17. — Aujourd’hui Napoléon s’est promené autour de l’habitation. Le capitaine Poppleton a écrit au gouverneur pour lui faire savoir que les chevaux de Longwood manquent de foin depuis trois jours, qu’ils n’ont plus de litière ; que ce que l’on envoyait à la place du foin était de l’herbe fraîchement coupée. Quelles misères !

18. — « Si mes plus grands ennemis, disait aujourd hui Napoléon, savaient les traitements dont je suis l’objet sur ce rocher, ils auraient compassion de moi. Des millions d’hommes pleureront sur la fin de ma vie en Europe, quand on y saura ce que j’ai souffert ici. »

20. — Ayant parlé à l’Empereur de ce qui avait été raconté d’une scène que Ney lui aurait faite, à Fontainebleau, en 1814, lorsqu’il parut hésiter à signer son abdication : « On a fait un conte que les témoins ont dû démentir. Ney ne s’est jamais permis de paroles impérieuses et violentes en ma présente ; il était très-soumis. Je sais pourtant qu’il se livrait quelquefois, lorsque je n’étais plus présent, à des accès d’irritation et d’amertume.

« Lavalette n’a point connu le projet de mon retour de l’île d’Elbe, ni de ce qui s’y passait. Madame Lavalette était de la famille Beauharnais. Elle était très-belle femme ; mon frère Louis en devint amoureux et voulait l’épouser ; afin d’y mettre empêchement, je la mariai à Lavalette.

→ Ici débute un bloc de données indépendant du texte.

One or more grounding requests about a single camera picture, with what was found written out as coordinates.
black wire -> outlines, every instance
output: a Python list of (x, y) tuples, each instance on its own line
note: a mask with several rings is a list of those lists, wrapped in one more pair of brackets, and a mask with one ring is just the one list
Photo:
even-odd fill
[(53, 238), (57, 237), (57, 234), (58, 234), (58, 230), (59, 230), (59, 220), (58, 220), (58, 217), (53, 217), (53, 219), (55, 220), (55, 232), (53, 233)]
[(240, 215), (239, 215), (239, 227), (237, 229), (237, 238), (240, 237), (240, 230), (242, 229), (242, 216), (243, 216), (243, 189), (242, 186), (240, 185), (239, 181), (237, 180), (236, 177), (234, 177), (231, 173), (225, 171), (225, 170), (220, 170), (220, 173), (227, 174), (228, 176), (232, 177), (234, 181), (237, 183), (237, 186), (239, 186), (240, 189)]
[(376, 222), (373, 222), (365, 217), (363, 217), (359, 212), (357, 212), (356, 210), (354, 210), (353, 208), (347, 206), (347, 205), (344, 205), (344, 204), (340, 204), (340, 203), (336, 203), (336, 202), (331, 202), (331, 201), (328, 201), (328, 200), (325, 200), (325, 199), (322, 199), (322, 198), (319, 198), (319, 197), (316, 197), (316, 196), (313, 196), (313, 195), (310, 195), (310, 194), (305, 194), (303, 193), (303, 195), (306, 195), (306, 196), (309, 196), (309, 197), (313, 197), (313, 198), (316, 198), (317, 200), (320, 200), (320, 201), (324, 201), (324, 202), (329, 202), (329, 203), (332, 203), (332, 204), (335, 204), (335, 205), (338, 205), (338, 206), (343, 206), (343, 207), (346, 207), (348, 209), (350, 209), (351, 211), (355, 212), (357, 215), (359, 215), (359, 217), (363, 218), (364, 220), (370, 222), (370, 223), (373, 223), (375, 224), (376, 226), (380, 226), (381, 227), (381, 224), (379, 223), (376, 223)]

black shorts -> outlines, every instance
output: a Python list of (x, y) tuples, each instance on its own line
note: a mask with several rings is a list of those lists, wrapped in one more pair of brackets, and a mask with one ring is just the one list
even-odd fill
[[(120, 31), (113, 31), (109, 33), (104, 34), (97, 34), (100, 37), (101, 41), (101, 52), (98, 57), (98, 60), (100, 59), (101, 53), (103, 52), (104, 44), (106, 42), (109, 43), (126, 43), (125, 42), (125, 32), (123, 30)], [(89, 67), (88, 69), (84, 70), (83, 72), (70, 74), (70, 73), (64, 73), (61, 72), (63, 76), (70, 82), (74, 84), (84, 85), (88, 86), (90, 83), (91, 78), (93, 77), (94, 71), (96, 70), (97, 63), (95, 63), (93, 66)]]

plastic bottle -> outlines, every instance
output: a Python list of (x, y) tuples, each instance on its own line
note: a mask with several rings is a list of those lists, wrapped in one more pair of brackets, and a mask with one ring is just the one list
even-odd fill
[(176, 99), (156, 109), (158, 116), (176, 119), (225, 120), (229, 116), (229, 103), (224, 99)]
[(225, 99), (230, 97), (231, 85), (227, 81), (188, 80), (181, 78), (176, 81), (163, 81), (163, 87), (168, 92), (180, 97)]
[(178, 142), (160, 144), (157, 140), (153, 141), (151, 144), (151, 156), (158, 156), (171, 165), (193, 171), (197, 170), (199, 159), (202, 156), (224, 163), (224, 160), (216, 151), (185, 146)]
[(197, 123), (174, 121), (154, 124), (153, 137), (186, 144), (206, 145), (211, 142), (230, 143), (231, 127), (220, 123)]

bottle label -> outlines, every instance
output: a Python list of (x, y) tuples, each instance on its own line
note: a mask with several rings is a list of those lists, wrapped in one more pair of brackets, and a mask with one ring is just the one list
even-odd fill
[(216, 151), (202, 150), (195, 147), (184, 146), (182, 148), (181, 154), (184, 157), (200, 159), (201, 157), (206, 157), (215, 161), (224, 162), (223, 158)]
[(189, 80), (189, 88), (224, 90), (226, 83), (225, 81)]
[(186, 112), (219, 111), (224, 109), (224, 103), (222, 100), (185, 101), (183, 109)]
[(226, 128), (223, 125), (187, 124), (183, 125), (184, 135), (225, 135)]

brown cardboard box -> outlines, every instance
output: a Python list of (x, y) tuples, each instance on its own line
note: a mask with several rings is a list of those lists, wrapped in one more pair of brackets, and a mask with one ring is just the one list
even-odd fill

« Lavalette a rempli pour moi des fonctions secrètes et très-honorables. Voici ces fonctions : douze personnes distinguées d’opinions différentes, jacobins, royalistes, républicains, impériaux, ayant 1.000 francs par mois, lui apportaient chaque mois des rapports sur l’état de l’opinion publique relativement aux actes du gouvernement, à l’état général des choses en France. Lavalette recevait ces rapports cachetés, et me les apportait. Après les avoir lus, je les brûlais. Mes ministres, mes amis ignoraient que je reçusse ces communications si importantes pour moi. »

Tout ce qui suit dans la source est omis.